Sandusky Scandal: Judge Drops Obstruction, Conspiracy Charges Against 3 Former Penn State Admins


Graham Spanier, Tim Curley, and Gary Schultz no longer face obstruction of justice and conspiracy charges in relation to their handling of the Jerry Sandkusky child molestation scandal that rocked Penn State University in 2011.

A three-judge panel in a Pennsylvania appeals court decided the former administrators' attorney-client privilege was violated when the school's former general council testified against them, according to The Associated Press.

Charges of perjury were also dropped against Spanier, PSU's former president, and Schultz, an ex-vice president at the school. Curley, the former athletic director, still has a charge of perjury against him.

The judges agreed with the three former administrators that argued they believed Cynthia Baldwin was acting as their lawyer after being charged for allegedly covering up Sandusky's crimes. But all three are still being charged with failure to report abuse and endangering the wellbeing of a child.

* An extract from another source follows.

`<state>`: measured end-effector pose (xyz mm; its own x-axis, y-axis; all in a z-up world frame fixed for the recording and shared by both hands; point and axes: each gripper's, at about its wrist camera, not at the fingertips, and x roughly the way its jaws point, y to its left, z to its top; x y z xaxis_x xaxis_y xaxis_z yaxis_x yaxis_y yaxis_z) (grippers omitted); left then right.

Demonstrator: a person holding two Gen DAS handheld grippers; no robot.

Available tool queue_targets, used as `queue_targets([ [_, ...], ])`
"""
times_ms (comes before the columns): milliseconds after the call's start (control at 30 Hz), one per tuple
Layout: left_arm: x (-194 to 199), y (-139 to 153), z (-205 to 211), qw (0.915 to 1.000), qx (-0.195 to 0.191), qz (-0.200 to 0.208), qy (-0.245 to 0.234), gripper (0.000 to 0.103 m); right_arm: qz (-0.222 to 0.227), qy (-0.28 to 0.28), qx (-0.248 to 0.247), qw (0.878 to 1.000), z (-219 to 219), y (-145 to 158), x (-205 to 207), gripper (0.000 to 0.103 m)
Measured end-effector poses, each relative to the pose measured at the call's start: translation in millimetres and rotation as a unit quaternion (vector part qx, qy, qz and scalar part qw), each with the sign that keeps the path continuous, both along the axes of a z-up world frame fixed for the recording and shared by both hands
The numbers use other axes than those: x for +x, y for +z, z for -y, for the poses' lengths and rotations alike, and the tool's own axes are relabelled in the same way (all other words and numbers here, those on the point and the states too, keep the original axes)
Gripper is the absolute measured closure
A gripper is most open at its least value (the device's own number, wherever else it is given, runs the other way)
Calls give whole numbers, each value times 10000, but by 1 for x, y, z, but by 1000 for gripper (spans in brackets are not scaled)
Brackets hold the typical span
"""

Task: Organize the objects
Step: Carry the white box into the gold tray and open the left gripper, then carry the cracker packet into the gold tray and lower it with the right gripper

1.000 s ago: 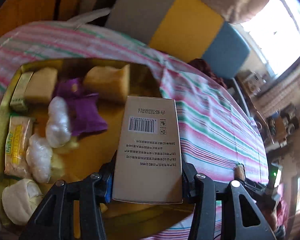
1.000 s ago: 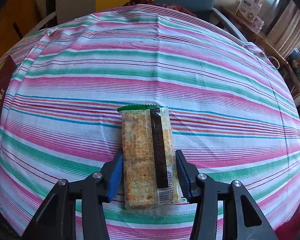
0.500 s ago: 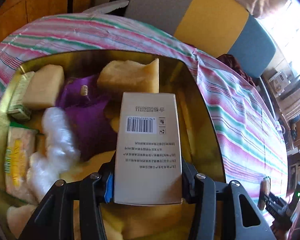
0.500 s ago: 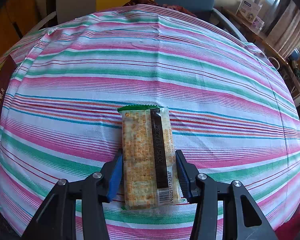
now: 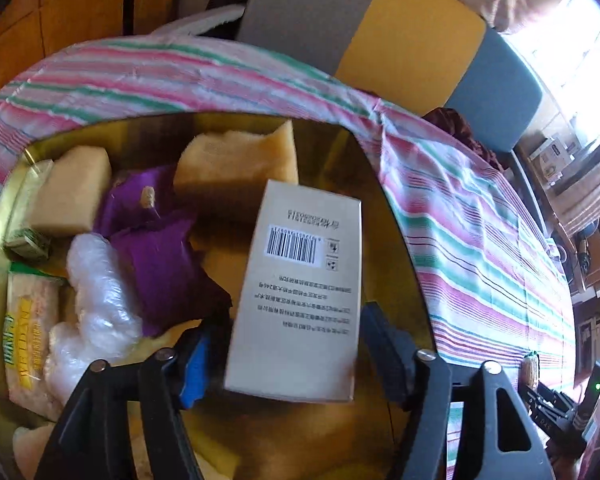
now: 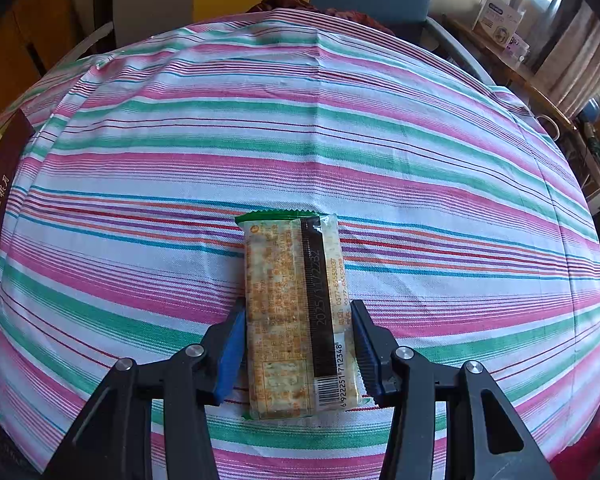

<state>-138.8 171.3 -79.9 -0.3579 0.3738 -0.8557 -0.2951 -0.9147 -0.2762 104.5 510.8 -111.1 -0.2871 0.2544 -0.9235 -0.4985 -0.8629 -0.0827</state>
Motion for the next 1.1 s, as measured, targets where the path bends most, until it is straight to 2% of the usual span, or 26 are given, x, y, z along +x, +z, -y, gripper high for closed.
queue_targets([
  [200, 23, 24, 9, 9981, -117, -609, -13, 32, 11, 24, 48, 10000, 2, 1, 0, 54],
  [400, 65, 50, 35, 9904, -412, -1318, 49, 32, 38, 71, 151, 9999, 3, 3, -2, 55],
  [567, 89, 64, 57, 9840, -546, -1688, 135, 32, 55, 55, 172, 9998, 3, 2, -2, 55],
  [867, 108, 66, 87, 9832, -513, -1722, 310, 32, -50, 274, 5, 9996, 23, 8, -9, 56],
  [967, 108, 63, 95, 9836, -513, -1686, 378, 32, -376, 438, -224, 9981, 42, 19, -18, 56],
  [1100, 109, 60, 104, 9836, -524, -1666, 452, 32, -821, 920, -390, 9916, 80, 41, -40, 56],
])
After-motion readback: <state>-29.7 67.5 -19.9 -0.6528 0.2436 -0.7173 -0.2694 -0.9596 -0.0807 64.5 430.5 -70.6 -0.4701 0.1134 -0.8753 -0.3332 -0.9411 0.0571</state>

"Ms. Baldwin did not adequately explain to Curley that her representation of him was solely as an agent of Penn State and that she did not represent his individual interests," wrote Judge Mary Jane Bowes in the panel's ruling. "Although Curley was certainly aware that Ms. Baldwin was general counsel for Penn State, this awareness did not result in Curley knowing that she represented him solely in an agency capacity."

A county judge's initial ruling to allow Baldwin's testimony led to charges against Spanier, Curley, and Schultz in the wake of Sandusky's arrest, The AP noted.

Chuck Ardo, a spokesman for Attorney General Kathleen Kane, the case's prosecutor, said the office is reviewing the ruling and has no comment on the matter. Kane could appeal the ruling to drop some of the charges, The Philadelphia Inquirer reported.

Filed in March, Spanier also has a lawsuit pending against PSU and former FBI director Louis Freeh for defamation, ESPN's "Outside the Lines" reported. Spanier accused Freeh of targeting him for the alleged cover-up in the Freeh Report and certain PSU board members of falsely categorizing his resignation as a termination.